Is this common, I'll say no. Can it happen, yes. Have you ever had a tire blow out on your trailer? Same theory in my book, it can happen to anyone. Am I going to worry about it, no. Will I be aware of the possibility, yes. I keep a Velcro awning flapper on my front support for safety but if the fabric separates like the OP is talking about the only fix is an awning lock like posted above.

Hope that helps.


----------



## thefulminator (Aug 8, 2007)

Does anyone have a picture of how the pin type lock installs?


----------



## dennis (Jan 11, 2009)

What was strange was that the front lock of the awning was still locked when i pulled over. That's why i put the last comment of me thinking the only way to prevent this would be to have locks on both ends of the awning to prevent it unrolling.
I didn't mean to put this out scare anyone but just a personal experience i had recently and if someone does run into very high winds to just check on your next pit stop.

Like someone said i think this was a very rare situation and maybe the stars aligned and there was a perfect gust of wind. 
We did upgrade our awning to have the metal wrap, i did it really to try to prevent water getting in and seeing a little bit of dirt and mold everytime i opened it up than to prevent it from unraveling again.

This was a manual awning.

-Dennis


----------



## wolfwood (Sep 19, 2005)

We also have one of these. We were heading across this great county to the Tetons & Yellowstone (the flat midwest is REAL windy driving!) and it made a great stocking stuffer! Easy to install & use and works GREAT! I still use straps on the legs when we're going any real distance - but not for 2 or 3 hr drives. As for mounting - it attaches at the roof line - so that the pin sticks into the end of the awning and holds it tight from unfurling. When you're ready to open (or close & lock up) the awning, you just pull the spring-loaded pin out to re-sinsert it. It does not interfere with temporarily closing up the awning.

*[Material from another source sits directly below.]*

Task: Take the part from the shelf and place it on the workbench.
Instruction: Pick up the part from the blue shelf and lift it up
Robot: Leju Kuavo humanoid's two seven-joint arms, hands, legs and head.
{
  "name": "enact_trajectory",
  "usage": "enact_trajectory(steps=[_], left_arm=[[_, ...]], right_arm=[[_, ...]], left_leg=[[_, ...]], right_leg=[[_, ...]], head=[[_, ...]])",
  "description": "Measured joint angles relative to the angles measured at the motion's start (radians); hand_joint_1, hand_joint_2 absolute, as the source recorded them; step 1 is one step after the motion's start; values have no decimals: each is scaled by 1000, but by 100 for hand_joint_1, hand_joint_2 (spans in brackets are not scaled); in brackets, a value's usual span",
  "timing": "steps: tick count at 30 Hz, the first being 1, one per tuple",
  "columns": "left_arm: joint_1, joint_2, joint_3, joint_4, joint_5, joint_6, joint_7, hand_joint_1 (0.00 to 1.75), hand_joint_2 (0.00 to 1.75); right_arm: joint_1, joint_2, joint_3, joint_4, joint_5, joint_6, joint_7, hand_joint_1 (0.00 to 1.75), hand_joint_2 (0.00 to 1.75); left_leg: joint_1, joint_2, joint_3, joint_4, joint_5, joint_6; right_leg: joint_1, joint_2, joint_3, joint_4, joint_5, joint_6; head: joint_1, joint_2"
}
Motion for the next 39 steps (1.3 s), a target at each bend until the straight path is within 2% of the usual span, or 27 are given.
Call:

Do awnings unfurl? Yes. Does it happen often? I don't think so - but I have seen it enough to know that I don't want it happening to US!


----------



## thefulminator (Aug 8, 2007)

Wolfy,

Linkus interuptus.


----------



## 2500Ram (Oct 30, 2005)

thefulminator said:


> Wolfy,
> 
> Linkus interuptus.


THIS is the link.


----------



## Scoutr2 (Aug 21, 2006)

thefulminator said:


> Wolfy,
> 
> Linkus interuptus.


LMAO!

I use an RV Awning Clamp

It wasn't too difficult to install and works easily using your awning wand. It is very easy to hook up and unhook. The peace of mind is wonderful!

Mike


----------



## wolfwood (Sep 19, 2005)

2500Ram said:


> Wolfy,
> 
> Linkus interuptus.


THIS is the link.
[/quote]
Yup! That's the one!! (I went to get it, came back, and saw this .... saved me from posting and having it NOT work AGAIN! Thanks!!


----------